If we let p₍₁₎ ≤ p₍₂₎ ≤ ··· ≤ p_(m) be the ordered p-values and H_(i) be the null hypothesis corresponding to p_(i), then in Benjamini and Hochberg’s (BH) FDR controlling procedure (Benjamini and Hochberg, 1995), K is considered to be the largest k such that p_(k) ≤ (k/m)α, where α is the pre-chosen FDR significance level. If K exists, all null hypotheses H_{(i )}, i = 1, ··· ,K are rejected. If no such K exists, then no hypotheses are rejected. The BH FDR controlling procedure controls the FDR at exactly the level (m₀/m)α ≤ α, and hence conservatively at α , for independent test statistics and for any configuration of false null hypotheses (Benjamini and Yekutieli, 2001; Storey, et al. 2004). In 2000 Benjamini and Hochberg proposed an adaptive procedure which provides more power than the original FDR controlling procedure by comparing each p_(k) with (k/m̂₀)α where m̂₀ is an estimate of m₀. If the estimated value of m₀ is such that m̂₀ ≥ m₀ with probability one, then the adaptive BH FDR controlling procedure will lead to $FDR=\frac{m_0}{m}\left(\frac{m}{{\widehat{m}}_0}\alpha \right)=\frac{m_0}{{\widehat{m}}_0}\alpha \le \alpha$. Because the accuracy and variation of the estimate of m₀, or π₀ = m₀/m, directly affects the performance of the adaptive FDR controlling procedure our focus is on the estimation and effect of π₀.
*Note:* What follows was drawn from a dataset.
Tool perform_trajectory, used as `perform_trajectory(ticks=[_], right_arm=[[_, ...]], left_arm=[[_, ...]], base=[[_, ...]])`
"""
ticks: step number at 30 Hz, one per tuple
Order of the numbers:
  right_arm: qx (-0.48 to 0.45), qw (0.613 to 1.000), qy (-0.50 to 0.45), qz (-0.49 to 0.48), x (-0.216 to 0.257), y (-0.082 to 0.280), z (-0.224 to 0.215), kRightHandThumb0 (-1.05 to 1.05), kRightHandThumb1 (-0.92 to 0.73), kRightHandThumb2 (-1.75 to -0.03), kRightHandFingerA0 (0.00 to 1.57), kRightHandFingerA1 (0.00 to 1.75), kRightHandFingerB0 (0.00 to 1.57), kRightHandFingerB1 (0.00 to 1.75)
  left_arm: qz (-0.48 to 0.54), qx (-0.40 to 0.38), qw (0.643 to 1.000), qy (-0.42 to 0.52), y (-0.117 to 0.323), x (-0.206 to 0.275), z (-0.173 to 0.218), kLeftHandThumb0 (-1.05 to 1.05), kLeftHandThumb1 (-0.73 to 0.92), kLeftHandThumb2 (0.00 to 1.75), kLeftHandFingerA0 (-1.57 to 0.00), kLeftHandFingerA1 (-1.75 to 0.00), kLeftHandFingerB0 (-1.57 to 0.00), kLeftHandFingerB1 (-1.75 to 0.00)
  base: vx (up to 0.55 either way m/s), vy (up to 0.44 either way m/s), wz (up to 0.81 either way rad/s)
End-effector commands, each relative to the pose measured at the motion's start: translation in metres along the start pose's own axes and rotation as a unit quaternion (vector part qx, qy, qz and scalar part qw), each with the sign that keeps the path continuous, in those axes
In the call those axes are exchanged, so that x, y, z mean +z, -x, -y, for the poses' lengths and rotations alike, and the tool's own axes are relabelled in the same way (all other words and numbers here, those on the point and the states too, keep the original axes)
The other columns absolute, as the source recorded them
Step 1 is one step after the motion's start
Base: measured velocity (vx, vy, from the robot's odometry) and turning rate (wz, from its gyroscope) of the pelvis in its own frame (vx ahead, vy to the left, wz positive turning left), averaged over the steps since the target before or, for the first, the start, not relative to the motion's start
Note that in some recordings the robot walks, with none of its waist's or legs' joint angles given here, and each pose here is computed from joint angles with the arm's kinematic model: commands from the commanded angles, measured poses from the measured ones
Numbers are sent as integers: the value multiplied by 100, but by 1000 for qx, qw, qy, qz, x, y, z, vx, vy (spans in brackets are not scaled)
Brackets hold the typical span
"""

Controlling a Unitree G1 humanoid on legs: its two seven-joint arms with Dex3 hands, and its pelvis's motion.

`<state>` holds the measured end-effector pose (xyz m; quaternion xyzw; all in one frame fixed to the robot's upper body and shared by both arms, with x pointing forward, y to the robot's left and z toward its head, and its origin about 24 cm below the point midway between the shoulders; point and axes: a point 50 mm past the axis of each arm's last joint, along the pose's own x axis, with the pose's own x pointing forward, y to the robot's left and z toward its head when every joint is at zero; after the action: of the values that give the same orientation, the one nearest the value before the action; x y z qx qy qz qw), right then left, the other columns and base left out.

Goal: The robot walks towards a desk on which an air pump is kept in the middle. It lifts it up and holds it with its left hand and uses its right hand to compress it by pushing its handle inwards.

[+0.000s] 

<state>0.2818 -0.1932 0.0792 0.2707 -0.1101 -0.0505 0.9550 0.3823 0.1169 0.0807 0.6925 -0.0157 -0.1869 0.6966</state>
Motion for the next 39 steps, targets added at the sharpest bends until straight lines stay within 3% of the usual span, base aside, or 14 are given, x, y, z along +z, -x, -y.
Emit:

We propose a simple and easy-to-implement method for estimating the proportion of true null hypotheses. The performance of this estimate is compared to existing methods via simulated and real data. Specifically, Benjamini and Hochberg (2000) estimated the number of true hypotheses from the observed p-values using the Lowest SLope (LSL) estimator. Their approach was based on a modification of the graphical method of Schweder and Spjotvoll (1982). Alternatively, Storey (2002) proposed an estimate of π₀ by assuming the p-values corresponding to true null hypotheses are uniformly distributed on the interval (0,1) and selecting a reasonable tuning parameter 0 ≤ λ < 1. Finally, Langaas, et al. (2005) derived estimators based on nonparametric maximum likelihood estimation of the p-value density, under the restriction of decreasing and convex decreasing densities. Although Benjamini and Hochberg’s original and adaptive FDR controlling procedure are developed for independent statistics these procedures can also be applied to some dependence structures (Benjamini and Yekutieli, 2001). Simulations have also demonstrated that they can be used for situations where there is a weak correlation structure among the genes (Storey et al. 2004). However, because of the small number of biological replicates used in most micro-array experiments, it is very difficult to measure the correlation structure among a set or family of genes. Reiner et al. (2003) proposed a procedure for the general case, but it is conservative when compared to the adaptive FDR controlling procedures.

Methods

Storey’s approach

Our approach is motivated by the work of Storey (2002), where the proportion of true null hypotheses, π₀, is estimated by

$${\widehat{\pi }}_0(\lambda )=\frac{W(\lambda )}{(1-\lambda )m},$$ (2)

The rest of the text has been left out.